The contribution of animals to element fluxes in ecosystems is little known. We therefore estimated the contribution of a common frugivorous bat species (Phyllostomidae: Artibeus jamaicensis) to the base metal fluxes (Ca, Mg, and K) from fig trees to soil in a tropical lowland forest on Barro Colorado Island (BCI) because figs provide large parts of the Ca required by these mammals. We chose three individual old-growth fig trees on each of four geological units of BCI varying in soil exchangeable base metal concentrations. To assess element fluxes, we determined internal base metal cycling via canopy exchange and litterfall, external input through bulk and dry deposition, and contributions of bats through pellets and bat faeces as well as element absorption in bats. Assuming a consumption of 20 % of the total fig production by A. jamaicensis, total mean fluxes from fig trees to soil were 24 ± 7 g m−2 year−1 for Ca, 4.6 ± 1.6 for Mg, and 21 ± 4 for K, respectively.
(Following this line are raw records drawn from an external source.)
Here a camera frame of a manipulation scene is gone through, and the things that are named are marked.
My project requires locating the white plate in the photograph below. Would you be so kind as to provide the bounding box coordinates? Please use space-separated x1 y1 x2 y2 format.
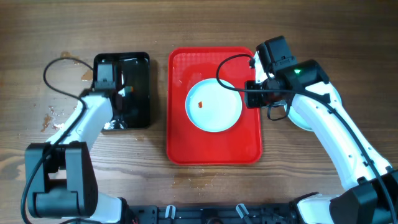
288 89 343 132
185 78 243 133

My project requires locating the white plate top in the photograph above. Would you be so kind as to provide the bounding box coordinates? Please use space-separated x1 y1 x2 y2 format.
185 78 243 133

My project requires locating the green orange sponge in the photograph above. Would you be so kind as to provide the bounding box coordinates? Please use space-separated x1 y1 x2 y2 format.
124 86 134 94

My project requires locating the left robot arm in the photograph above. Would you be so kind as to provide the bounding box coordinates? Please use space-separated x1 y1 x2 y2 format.
21 63 136 223

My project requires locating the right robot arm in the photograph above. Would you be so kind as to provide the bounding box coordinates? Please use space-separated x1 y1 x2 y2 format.
245 36 397 223

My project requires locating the black water tray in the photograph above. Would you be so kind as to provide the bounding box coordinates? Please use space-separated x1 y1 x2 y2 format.
93 52 150 131

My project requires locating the red plastic tray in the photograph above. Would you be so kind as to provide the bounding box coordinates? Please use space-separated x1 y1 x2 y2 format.
166 47 262 166

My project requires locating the left black cable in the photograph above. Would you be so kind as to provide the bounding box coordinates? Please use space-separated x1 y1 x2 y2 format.
20 57 95 224

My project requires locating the black cable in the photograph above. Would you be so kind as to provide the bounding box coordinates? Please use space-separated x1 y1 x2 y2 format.
20 57 95 224
216 54 398 224

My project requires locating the right black cable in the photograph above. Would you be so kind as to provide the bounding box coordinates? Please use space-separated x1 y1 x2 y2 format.
216 54 398 224

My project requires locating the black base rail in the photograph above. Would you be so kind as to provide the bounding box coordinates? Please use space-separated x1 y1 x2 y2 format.
130 203 299 224

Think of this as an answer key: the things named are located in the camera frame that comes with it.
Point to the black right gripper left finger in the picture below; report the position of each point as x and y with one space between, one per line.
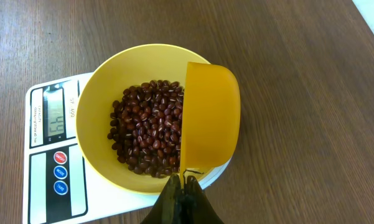
167 208

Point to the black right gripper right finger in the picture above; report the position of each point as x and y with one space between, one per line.
197 208

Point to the yellow plastic scoop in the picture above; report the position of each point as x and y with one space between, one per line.
210 120

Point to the red beans in bowl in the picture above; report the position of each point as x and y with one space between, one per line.
146 127

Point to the yellow plastic bowl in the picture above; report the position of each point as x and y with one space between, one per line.
132 66

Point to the white digital kitchen scale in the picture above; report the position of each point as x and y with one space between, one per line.
59 186
The largest part of Ca and Mg was cycled as bulk litterfall (79 ± 9 and 62 ± 15 %, respectively) and of K as canopy leaching (56 ± 12 %). A. jamaicensis contributed 1.7 ± 0.5, 2.3 ± 0.6, and 6.1 ± 1.8 % to the total fluxes of Ca, Mg and K under fig trees, respectively. The contribution of A. jamaicensis to the base metal fluxes below the fig canopy was similar to that of bulk deposition. Our results demonstrate that the contribution of a single frugivorous mammal species to internal base metal cycling in a tropical ecosystem may be similarly important as bulk deposition and can have measurable effects on local soil fertility.